Work task. Return the listing in full, word for word.

....................

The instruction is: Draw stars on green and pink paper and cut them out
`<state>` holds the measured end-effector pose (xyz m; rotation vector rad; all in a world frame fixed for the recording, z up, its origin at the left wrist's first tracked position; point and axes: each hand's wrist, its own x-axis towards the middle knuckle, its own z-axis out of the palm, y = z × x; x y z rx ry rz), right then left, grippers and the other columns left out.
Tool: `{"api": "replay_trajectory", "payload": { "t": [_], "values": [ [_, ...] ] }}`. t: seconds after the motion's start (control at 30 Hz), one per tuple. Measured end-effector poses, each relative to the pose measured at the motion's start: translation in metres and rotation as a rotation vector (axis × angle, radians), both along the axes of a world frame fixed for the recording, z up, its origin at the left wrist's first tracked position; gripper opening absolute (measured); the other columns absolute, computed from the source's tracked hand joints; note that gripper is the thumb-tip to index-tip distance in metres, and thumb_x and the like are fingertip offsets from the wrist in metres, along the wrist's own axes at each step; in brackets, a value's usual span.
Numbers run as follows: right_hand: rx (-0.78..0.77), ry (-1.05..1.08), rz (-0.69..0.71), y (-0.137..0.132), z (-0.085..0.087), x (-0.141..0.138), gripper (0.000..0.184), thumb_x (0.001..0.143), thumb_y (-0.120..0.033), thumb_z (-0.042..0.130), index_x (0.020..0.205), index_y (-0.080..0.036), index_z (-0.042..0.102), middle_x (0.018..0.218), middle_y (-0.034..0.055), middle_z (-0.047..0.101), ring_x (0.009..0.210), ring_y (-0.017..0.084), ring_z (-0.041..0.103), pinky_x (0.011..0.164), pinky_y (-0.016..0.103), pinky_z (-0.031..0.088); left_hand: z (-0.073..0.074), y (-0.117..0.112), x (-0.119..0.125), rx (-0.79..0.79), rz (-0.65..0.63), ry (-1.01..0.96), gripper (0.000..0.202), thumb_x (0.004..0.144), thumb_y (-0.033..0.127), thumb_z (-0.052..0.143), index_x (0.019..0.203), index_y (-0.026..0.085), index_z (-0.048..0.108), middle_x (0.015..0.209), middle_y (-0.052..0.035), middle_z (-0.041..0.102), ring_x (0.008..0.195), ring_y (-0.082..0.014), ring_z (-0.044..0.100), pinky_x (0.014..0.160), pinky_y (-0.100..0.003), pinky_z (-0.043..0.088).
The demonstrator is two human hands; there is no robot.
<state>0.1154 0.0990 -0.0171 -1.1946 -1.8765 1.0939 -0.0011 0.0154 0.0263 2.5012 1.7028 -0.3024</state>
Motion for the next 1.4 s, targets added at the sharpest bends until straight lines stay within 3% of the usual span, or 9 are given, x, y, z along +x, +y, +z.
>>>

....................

Finished exercise.
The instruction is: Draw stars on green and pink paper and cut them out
`<state>` holds the measured end-effector pose (xyz m; rotation vector rad; all in a world frame fixed for the recording, z up, its origin at the left wrist's first tracked position; point and axes: each hand's wrist, its own x-axis towards the middle knuckle, its own z-axis out of the palm, y = z × x; x y z rx ry rz), right then left, grippers and the other columns left out.
Tool: `{"api": "replay_trajectory", "payload": { "t": [_], "values": [ [_, ...] ] }}`. t: seconds after the motion's start (control at 30 Hz), one per tuple. Measured end-effector poses, each relative to the pose measured at the motion's start: translation in metres and rotation as a rotation vector (axis × angle, radians), both along the axes of a world frame fixed for the recording, z up, its origin at the left wrist's first tracked position; gripper opening absolute (measured); the other columns absolute, computed from the source's tracked hand joints; note that gripper is the thumb-tip to index-tip distance in metres, and thumb_x and the like are fingertip offsets from the wrist in metres, along the wrist's own axes at each step; in brackets, a value's usual span.
Numbers run as follows: right_hand: rx (-0.78..0.77), ry (-1.05..1.08), rz (-0.69..0.71), y (-0.137..0.132), z (-0.085..0.087), x (-0.141..0.138), gripper (0.000..0.184), thumb_x (0.001..0.143), thumb_y (-0.120..0.033), thumb_z (-0.042..0.130), index_x (0.020..0.205), index_y (-0.080..0.036), index_z (-0.042..0.102), middle_x (0.018..0.218), middle_y (-0.034..0.055), middle_z (-0.047..0.101), ring_x (0.009..0.210), ring_y (-0.017..0.084), ring_z (-0.041..0.103), pinky_x (0.011..0.164), pinky_y (-0.016..0.103), pinky_z (-0.031..0.088); left_hand: z (-0.073..0.074), y (-0.117..0.112), x (-0.119..0.125), rx (-0.79..0.79), rz (-0.65..0.63), ry (-1.01..0.96), gripper (0.000..0.202), thumb_x (0.004..0.144), thumb_y (-0.033..0.127), thumb_z (-0.052..0.143), index_x (0.019..0.203), index_y (-0.026..0.085), index_z (-0.048..0.108), middle_x (0.015..0.209), middle_y (-0.052..0.035), middle_z (-0.041..0.102), ring_x (0.008..0.195), ring_y (-0.082..0.014), ring_z (-0.044..0.100), pinky_x (0.014..0.160), pinky_y (-0.100..0.003), pinky_z (-0.043..0.088).
The demonstrator is two human hands; there is no robot.
<state>0.1154 0.0990 -0.0171 -1.1946 -1.8765 1.0939 -0.0011 0.0154 0.0263 2.5012 1.7028 -0.3024</state>
Motion for the next 1.4 s, targets added at the sharpest bends until straight lines stay within 3% of the usual span, or 9 are given, x, y, z along +x, +y, +z.
>>>

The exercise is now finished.